Dwight Howard es un monstruo. Una estatua colosal que se yergue desde la madera. Amo y señor del tablero. Muestra el balón y, acto seguido, lo esconde. Maltrata el aro. Sus manos disparan cometas anaranjados cuya trayectoria parabólica debería ser estudiada por la NASA. Con la fuerza de sus hombros es capaz de descarrilar al tren de Amtrak que recala en Houston y su salto desafía las leyes de gravedad; cuando apunta, sus pies parecen prepararse para el vuelo. Howard encarna a un nuevo prototipo de superhombre. No hay kriptonita que le surta efecto. Howard es sobrenatural.
Bautismo de NBA para quien escribe. Pude atestiguar el cotilleo: la NBA es fábula y genio; donde nunca parece ser tarde, aparición de lo imposible, logaritmo y arrebato. Ráfaga. Vientos huracanados de balón en vaivén. Impulsos eléctricos. Violenta velocidad. Todo y pudo ser más, si quienes en la duela hubiesen querido que hubiera más. Fue la chicharra atronadora al anunciar los tiempos muertos, las luces cegadoras, la pantalla gigante, el sonido del balón que es detenido violentamente de su vuelo rumbo a la red como el estallido controlado de una bomba, el chirriar de la madera, el aro trémulo, los gigantes danzante, sus caídas y sus pequeñas proezas, sus manos al balón, sus empellones y sus guerras, sus golpes que arrebatan el aliento.

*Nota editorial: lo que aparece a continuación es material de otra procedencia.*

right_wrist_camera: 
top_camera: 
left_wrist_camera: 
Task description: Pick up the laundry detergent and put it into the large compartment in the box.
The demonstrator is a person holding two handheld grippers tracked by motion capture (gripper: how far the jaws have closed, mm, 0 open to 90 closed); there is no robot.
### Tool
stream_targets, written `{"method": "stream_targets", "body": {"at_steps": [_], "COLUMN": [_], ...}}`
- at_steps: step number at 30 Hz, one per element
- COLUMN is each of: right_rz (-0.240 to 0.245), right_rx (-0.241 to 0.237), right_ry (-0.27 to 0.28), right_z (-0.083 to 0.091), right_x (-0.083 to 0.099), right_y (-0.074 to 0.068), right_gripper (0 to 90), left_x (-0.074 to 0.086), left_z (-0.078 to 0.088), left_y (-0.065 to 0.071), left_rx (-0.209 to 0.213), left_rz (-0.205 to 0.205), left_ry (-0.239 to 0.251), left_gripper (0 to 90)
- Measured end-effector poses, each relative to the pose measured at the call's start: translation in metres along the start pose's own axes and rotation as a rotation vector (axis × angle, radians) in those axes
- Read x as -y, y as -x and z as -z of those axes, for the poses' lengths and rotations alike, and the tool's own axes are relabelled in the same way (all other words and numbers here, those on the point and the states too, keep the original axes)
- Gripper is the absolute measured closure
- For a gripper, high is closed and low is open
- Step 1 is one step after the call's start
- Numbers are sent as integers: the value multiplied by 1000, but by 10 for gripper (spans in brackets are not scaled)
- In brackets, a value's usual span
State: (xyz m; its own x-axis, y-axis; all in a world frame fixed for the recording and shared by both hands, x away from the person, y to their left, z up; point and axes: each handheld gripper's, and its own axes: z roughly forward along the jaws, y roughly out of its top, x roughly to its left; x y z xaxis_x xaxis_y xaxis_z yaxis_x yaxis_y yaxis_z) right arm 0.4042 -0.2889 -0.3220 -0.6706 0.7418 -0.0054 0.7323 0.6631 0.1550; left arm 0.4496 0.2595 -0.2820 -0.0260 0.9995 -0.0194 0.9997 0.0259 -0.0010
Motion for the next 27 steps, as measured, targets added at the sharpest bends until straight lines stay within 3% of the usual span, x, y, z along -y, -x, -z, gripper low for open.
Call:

Fue el público aletargado, murmullos, vítores y bramidos a cada tapa, cada triple, cada corpus, el “eeeee, puto” a cada tiro libre, la música plástica, las botargas simpáticas, el show que quiso ser absoluto, pero apenas fue. Y fue el hot dog insípido, las playeras voladoras, las piruetas imposibles, las bailarinas rompecorazones, el aire gélido, las sospechas de humo y transformadores de luz averiados, destierro al infortunio. La noche que tardó un año en llegar. Fue ver al basquetbol.
La noche en la Arena Ciudad de México también fue el talento de Zach LaVine, postizo de Ricky Rubio, un malabarista, director de orquesta, bota con violencia y sigilo, hipnotiza y engaña. Embruja cuando bota. Nigromante del balón. Desgarbado, liviano. Colosal por estatura pero liviano como rama de cedro. Pareciera ser derrumbado por un soplido. La paradoja queda instalada, pareciera vencerle un soplido, pero él es capaz de vencer al que le estorbe, un huracán, un tifón, un monstruo como Howard (o Moitejunas, por si acaso).
La noche fue Andrew Wiggins, enclenque y bisoño, pero brutal. Fue Jason Terry, fermenta mejor con el tiempo. Fue Papanikolaou, quien dispara desde la Acrópolis con la puntería de Eros. Fue James Harden, el poder de la barba. Fue Howard, el titán. El monstruo. El sobrenatural.